> Exercise objective
Nothing but the lines from the one containing "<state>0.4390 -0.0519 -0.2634" through the one containing "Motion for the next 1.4", both included, should be given again, each exactly as written below.

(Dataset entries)
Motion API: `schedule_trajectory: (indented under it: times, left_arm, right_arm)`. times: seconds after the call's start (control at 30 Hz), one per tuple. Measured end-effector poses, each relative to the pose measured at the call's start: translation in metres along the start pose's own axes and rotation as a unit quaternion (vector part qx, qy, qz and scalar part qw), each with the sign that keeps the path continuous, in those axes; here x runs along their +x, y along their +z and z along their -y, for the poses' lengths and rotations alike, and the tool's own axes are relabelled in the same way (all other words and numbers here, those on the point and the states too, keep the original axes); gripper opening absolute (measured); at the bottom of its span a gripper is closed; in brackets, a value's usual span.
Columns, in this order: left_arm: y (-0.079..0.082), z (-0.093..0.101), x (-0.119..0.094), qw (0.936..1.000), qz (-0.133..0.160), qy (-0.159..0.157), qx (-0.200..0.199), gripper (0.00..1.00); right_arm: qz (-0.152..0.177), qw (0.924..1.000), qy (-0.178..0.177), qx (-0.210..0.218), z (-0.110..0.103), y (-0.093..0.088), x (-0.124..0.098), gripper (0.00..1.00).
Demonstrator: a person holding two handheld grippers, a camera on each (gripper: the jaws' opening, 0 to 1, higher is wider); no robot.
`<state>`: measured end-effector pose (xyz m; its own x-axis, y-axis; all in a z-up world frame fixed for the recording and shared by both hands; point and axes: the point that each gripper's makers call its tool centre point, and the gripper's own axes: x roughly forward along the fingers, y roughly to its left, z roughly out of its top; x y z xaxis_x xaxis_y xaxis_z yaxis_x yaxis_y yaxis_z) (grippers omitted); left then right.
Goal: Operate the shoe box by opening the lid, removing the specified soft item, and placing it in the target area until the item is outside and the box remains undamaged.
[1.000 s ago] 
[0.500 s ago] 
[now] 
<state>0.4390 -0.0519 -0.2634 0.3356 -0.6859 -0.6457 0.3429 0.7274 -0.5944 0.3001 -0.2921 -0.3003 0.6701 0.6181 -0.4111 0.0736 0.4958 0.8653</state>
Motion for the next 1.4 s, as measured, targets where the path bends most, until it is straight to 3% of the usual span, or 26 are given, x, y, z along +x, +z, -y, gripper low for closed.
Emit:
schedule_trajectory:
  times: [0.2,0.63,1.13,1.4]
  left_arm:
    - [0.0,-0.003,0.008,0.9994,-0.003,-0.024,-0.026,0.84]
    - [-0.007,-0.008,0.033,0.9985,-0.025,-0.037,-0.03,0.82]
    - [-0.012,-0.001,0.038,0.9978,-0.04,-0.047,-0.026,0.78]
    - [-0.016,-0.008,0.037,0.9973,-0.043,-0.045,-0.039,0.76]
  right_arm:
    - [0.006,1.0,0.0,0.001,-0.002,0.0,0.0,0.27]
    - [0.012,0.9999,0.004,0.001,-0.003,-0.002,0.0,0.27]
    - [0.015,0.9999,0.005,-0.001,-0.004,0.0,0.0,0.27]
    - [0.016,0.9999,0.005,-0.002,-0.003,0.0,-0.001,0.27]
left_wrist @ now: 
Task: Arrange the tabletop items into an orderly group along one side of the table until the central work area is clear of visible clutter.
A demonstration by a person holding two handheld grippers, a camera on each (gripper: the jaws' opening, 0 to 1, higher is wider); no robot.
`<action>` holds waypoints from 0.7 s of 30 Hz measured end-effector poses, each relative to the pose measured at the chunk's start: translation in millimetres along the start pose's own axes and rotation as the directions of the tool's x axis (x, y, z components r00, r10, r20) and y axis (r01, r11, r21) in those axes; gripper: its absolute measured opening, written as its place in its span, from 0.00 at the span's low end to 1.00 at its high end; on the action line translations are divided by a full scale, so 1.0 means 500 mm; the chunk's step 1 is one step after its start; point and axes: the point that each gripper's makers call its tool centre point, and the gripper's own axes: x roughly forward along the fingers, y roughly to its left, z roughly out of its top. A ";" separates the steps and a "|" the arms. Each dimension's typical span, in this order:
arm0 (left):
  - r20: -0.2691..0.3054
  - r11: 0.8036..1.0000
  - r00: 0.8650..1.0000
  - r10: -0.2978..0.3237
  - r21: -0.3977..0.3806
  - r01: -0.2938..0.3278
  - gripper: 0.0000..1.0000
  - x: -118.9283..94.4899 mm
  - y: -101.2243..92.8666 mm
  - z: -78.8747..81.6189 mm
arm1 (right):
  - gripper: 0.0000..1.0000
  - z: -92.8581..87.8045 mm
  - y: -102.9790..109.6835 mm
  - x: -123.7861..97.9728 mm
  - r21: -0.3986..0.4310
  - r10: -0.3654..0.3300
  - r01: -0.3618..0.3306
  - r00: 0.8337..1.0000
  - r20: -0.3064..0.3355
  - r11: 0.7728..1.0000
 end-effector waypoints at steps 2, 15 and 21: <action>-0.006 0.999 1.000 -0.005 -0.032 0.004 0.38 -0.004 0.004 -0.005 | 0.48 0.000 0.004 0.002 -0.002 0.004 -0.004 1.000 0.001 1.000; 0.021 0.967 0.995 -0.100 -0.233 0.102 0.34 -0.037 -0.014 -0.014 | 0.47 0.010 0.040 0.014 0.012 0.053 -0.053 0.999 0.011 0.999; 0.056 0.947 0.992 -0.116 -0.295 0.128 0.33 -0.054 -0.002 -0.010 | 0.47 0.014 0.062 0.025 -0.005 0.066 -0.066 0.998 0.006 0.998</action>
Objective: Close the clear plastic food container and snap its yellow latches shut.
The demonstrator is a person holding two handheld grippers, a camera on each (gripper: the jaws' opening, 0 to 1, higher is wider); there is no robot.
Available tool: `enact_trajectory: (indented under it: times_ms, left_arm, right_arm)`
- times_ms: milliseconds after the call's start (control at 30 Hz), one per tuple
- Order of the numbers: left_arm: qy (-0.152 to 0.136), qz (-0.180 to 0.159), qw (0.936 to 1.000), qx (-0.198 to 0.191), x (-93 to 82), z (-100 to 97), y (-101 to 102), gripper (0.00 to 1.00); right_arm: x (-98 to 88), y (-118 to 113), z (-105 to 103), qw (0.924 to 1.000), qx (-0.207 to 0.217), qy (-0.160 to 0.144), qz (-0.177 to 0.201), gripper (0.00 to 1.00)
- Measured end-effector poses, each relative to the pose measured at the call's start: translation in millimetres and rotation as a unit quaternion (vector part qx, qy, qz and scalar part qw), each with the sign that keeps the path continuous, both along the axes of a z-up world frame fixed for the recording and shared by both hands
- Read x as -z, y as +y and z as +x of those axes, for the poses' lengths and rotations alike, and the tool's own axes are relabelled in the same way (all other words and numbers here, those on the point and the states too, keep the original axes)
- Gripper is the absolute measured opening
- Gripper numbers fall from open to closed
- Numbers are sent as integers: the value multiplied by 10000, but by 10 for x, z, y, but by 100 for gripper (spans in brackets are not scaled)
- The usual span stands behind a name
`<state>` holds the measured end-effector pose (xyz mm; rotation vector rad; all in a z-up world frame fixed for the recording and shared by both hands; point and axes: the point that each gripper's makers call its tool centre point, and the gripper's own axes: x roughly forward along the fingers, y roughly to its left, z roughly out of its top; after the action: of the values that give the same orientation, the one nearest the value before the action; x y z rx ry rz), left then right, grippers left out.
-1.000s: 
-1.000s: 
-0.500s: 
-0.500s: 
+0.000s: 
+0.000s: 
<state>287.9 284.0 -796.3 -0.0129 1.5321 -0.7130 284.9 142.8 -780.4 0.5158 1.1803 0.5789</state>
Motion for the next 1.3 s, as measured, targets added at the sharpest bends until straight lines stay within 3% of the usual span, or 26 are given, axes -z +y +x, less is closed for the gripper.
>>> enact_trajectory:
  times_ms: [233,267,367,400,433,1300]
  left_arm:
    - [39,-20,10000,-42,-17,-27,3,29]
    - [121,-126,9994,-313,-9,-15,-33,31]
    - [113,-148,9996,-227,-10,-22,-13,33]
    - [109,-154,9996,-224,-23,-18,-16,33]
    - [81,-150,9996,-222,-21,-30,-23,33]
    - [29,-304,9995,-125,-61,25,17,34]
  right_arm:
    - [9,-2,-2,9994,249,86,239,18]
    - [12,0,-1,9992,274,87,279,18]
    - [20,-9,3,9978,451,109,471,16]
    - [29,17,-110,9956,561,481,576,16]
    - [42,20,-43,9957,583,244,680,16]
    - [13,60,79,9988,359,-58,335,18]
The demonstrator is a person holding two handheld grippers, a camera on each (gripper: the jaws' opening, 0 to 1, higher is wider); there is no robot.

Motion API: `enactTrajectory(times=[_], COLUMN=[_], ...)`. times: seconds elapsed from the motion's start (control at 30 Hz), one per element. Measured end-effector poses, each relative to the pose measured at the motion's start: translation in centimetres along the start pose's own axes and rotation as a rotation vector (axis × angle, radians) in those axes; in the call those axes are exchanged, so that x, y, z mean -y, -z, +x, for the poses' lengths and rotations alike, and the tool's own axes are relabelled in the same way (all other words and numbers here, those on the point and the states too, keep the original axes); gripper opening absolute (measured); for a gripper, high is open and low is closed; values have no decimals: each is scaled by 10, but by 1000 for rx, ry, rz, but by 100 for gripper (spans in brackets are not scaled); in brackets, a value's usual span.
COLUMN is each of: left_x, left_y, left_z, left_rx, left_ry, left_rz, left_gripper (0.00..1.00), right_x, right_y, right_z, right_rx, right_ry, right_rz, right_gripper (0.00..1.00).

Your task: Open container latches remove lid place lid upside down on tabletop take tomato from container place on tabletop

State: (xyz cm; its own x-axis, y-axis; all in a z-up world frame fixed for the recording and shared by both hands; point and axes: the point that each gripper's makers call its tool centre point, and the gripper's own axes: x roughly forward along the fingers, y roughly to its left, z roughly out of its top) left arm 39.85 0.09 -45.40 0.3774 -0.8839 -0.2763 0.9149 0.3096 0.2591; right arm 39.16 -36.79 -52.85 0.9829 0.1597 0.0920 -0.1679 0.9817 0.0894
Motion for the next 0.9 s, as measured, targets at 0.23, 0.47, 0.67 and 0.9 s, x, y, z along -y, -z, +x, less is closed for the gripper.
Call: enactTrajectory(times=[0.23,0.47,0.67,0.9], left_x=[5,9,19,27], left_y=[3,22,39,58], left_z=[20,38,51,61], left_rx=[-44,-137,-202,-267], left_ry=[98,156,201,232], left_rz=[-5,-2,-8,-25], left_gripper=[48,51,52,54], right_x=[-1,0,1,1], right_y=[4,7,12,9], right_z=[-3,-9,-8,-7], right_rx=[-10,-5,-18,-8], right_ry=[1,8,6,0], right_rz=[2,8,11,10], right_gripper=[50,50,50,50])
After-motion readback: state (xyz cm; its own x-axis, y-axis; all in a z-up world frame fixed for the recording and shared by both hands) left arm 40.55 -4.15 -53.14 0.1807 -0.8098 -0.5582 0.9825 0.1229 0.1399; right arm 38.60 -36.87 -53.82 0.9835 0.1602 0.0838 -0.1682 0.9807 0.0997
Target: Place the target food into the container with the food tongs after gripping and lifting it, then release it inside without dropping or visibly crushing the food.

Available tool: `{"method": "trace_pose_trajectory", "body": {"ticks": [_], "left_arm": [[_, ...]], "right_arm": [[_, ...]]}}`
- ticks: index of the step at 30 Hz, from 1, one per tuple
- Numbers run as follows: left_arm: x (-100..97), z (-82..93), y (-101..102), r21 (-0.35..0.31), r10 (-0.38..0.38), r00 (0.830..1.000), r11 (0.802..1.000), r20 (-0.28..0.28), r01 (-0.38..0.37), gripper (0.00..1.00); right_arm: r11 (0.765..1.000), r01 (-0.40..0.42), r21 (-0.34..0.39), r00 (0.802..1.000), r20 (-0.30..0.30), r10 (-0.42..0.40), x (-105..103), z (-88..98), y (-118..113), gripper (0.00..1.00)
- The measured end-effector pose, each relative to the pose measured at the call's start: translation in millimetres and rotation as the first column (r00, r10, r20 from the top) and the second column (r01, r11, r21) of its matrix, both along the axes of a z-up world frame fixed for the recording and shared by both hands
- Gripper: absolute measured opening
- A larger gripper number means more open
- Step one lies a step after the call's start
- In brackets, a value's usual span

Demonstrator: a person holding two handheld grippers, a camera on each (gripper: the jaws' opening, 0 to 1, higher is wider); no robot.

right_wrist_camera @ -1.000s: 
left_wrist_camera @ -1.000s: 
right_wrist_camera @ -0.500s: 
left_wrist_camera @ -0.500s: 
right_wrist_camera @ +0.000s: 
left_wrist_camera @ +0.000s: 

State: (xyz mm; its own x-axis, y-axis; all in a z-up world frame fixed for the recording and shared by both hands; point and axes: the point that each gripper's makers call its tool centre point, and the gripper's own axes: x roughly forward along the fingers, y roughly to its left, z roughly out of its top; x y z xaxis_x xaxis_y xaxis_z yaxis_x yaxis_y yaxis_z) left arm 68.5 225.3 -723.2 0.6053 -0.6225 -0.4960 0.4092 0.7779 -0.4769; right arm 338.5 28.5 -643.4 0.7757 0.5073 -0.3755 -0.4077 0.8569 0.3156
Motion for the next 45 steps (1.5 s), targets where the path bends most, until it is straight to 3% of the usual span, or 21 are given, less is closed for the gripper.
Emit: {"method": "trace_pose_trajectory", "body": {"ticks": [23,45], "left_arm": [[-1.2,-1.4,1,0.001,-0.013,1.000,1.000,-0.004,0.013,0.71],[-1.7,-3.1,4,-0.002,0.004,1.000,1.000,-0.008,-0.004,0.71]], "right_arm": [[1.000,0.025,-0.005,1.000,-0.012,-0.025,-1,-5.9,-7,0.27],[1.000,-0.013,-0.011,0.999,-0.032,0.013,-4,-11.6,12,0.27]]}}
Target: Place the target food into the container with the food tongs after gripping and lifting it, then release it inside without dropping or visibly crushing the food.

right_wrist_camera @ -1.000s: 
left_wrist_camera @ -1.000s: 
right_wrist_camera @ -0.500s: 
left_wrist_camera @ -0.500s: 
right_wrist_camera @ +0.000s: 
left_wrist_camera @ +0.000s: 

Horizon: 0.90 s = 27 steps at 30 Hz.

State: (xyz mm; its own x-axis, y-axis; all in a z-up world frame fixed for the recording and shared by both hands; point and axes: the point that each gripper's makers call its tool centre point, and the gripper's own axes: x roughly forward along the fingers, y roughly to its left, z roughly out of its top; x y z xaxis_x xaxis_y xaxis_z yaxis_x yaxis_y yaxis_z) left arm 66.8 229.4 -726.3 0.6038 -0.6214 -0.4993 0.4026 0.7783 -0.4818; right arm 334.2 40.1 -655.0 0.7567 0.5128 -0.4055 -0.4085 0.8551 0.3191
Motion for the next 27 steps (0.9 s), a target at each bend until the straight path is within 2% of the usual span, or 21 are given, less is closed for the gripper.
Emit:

> Reply
<state>0.4390 -0.0519 -0.2634 0.3356 -0.6859 -0.6457 0.3429 0.7274 -0.5944 0.3001 -0.2921 -0.3003 0.6701 0.6181 -0.4111 0.0736 0.4958 0.8653</state>
Motion for the next 1.4 s, as measured, targets where the path bends most, until it is straight to 3% of the usual span, or 26 are given, x, y, z along +x, +z, -y, gripper low for closed.

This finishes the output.